Maria Gaetana Agnesi, an Italian mathematician and linguist, who was, according to Dirk Jan Struik "the first important woman mathematician since Hypatia (fifth century A.D.)".

After ancient Rome and up to the 1950s and 1960s, women were not usually mistreated or abused, but had far less rights than men[citation needed]. There were some distinguished women in Italy before the 1950s, such as Elena Piscopia (the world's first female laureate), Maria Gaetana Agnesi (scholar, mathematician and philosopher) and Maria Montessori (educator), but women in Italy were rarely well-educated and would probably end up being a housewife,[3] washer or a nun at most.

Today[edit]

Today women have equal rights as men, and have mainly the same job, business and education opportunities.
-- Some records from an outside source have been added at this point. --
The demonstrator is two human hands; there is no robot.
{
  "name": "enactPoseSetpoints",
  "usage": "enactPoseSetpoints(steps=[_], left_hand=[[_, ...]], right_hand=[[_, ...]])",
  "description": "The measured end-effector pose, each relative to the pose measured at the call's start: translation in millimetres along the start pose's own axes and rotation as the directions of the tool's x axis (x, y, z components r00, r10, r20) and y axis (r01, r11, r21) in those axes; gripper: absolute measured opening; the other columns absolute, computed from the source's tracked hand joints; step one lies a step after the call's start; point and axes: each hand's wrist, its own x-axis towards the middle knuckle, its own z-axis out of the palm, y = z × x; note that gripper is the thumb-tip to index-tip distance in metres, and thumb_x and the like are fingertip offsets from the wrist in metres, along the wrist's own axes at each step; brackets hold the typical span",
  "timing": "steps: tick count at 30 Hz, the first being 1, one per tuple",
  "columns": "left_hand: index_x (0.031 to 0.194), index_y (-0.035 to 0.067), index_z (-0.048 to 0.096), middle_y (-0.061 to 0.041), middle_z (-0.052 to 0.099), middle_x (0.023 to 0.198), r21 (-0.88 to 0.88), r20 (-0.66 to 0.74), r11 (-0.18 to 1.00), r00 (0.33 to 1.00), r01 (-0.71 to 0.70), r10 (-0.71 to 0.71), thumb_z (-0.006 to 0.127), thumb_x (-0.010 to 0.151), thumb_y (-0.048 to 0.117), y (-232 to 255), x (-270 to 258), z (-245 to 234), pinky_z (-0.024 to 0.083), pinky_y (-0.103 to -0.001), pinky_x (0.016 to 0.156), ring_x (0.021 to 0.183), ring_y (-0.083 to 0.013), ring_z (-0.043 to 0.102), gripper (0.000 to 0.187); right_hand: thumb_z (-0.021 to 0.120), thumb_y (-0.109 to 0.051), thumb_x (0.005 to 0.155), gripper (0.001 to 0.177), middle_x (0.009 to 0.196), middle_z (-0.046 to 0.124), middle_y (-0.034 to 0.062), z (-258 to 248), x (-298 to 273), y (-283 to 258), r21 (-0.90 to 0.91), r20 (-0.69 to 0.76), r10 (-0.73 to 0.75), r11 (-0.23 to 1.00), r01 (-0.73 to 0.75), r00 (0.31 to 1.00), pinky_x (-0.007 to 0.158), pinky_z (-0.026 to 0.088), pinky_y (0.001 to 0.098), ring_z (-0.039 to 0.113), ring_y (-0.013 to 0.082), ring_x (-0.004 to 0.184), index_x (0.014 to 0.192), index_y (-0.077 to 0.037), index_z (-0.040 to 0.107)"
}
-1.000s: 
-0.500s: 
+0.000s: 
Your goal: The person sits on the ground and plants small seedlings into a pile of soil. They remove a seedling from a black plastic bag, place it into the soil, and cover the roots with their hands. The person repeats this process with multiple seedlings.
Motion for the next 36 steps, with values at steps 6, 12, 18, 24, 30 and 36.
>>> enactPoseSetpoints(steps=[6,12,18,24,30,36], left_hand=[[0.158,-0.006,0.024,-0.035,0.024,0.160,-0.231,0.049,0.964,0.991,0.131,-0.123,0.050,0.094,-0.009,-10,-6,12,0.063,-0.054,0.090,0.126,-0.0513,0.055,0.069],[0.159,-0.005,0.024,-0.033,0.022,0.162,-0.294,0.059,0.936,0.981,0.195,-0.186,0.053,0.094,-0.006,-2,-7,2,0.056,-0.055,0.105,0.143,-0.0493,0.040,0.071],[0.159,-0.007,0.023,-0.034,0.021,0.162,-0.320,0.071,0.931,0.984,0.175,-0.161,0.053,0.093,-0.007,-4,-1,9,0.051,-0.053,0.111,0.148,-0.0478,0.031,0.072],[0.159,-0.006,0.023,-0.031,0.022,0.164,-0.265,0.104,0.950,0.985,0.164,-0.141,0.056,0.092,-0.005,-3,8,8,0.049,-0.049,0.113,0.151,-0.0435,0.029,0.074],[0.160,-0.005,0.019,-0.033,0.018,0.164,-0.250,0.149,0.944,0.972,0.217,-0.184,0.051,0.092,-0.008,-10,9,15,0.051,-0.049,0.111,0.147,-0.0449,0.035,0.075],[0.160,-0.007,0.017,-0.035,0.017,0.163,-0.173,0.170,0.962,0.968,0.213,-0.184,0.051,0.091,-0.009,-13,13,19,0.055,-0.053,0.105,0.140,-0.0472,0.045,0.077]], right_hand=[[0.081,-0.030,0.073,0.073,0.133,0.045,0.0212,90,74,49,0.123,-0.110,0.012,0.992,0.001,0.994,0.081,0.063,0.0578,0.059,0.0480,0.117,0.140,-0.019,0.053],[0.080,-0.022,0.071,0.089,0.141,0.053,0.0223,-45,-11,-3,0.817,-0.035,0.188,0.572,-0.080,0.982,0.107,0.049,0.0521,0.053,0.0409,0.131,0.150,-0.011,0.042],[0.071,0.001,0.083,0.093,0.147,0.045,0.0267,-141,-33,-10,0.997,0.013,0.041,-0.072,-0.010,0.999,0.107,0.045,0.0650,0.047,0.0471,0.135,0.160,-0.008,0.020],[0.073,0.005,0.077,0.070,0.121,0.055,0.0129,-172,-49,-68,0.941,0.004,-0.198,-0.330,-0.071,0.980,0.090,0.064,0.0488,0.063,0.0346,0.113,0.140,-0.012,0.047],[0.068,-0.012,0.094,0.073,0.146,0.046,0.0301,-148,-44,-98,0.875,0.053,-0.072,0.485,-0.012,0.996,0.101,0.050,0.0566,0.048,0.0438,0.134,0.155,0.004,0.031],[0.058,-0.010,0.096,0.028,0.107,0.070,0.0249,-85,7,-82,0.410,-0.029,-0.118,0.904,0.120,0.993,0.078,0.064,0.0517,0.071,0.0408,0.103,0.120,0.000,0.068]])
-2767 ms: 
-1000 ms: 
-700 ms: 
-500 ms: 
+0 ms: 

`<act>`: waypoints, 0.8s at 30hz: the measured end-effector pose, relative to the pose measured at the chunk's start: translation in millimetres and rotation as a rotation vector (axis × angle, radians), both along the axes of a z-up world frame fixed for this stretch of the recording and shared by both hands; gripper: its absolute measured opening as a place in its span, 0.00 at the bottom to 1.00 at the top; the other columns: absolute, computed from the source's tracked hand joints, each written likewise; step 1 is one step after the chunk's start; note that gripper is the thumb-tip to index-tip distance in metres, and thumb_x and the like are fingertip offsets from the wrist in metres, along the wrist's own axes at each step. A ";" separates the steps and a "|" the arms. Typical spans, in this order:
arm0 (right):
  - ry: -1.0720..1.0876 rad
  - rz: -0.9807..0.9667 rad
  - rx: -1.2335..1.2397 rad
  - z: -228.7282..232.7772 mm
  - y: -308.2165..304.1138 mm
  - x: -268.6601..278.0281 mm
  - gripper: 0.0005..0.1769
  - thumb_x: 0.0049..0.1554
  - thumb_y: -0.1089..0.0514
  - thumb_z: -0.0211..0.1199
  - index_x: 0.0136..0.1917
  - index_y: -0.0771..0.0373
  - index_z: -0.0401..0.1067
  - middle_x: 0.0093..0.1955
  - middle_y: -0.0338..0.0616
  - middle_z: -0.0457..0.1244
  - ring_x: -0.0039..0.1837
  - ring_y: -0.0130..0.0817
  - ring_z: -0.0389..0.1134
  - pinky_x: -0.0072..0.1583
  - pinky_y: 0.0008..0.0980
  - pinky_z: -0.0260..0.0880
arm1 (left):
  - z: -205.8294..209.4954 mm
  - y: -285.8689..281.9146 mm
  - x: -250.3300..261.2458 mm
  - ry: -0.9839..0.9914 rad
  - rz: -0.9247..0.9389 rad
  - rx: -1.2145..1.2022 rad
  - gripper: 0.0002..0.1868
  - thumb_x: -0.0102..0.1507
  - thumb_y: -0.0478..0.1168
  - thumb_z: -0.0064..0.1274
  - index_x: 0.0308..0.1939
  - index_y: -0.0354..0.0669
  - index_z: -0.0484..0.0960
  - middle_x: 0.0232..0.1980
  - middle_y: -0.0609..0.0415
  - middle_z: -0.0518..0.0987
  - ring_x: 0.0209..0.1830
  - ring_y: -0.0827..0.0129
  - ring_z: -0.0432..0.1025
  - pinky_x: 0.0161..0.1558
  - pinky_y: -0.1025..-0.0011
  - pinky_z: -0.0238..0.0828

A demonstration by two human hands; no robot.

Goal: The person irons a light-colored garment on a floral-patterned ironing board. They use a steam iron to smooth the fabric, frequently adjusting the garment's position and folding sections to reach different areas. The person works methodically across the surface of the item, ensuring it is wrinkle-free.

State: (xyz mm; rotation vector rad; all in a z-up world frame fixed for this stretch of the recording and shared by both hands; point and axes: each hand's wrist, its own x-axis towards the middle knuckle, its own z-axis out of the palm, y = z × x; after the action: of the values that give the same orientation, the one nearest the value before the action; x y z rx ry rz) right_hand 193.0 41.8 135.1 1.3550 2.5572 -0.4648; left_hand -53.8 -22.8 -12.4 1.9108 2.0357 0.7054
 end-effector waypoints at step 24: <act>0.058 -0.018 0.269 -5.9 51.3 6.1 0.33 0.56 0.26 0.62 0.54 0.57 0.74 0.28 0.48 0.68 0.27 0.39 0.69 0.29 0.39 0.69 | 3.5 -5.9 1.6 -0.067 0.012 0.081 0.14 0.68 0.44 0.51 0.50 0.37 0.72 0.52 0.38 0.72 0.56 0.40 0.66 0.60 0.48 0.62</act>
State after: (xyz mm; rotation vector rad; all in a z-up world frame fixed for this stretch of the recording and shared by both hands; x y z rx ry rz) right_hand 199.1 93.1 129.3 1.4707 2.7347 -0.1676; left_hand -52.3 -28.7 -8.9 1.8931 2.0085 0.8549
Some, more traditionalist (especially in the South) people in Italian society still tend to treat women as slightly inferior, but female rights in Italy are just as one would expect of a developed country.[3]

Female education[edit]

Women in Italy tend to have highly favourable results and mainly excel in secondary and tertiary education.[3] Ever since the Italian economic miracle, women's literacy rate and university enrollment has gone up dramatically in Italy.[3] Women in Italy have a 98% literacy rate, have a basic education and often go to university.[3] 60% of Italian university graduates are female, and women are excellently represented in all academic subjects, including mathematics, information technology and other technological areas which are usually occupied by males.[3]

Work[edit]

Female standards at work are generally of a high quality and professional, but is not as excelling as in their education.[3] The probability of a woman getting employed is mainly related to her qualifications, and 80% of women who graduate university go to look for jobs.[3]

Pay[edit]

Women holding white collar, high level or office jobs tend to get paid the same as men, but women with blue collar or manual positions are paid 1/3 less than their male counterparts.[3]

Culture and society[edit]

There is, today, a growing acceptance of women, and people (especially in the North[4]) tend to be far more liberal towards women getting jobs, going to university and doing stereotypically male things. However, in some parts of society, women are still stereotyped as being simply housewives and mothers, also reflected in the fact of a higher-than-EU average female unemployment.[5]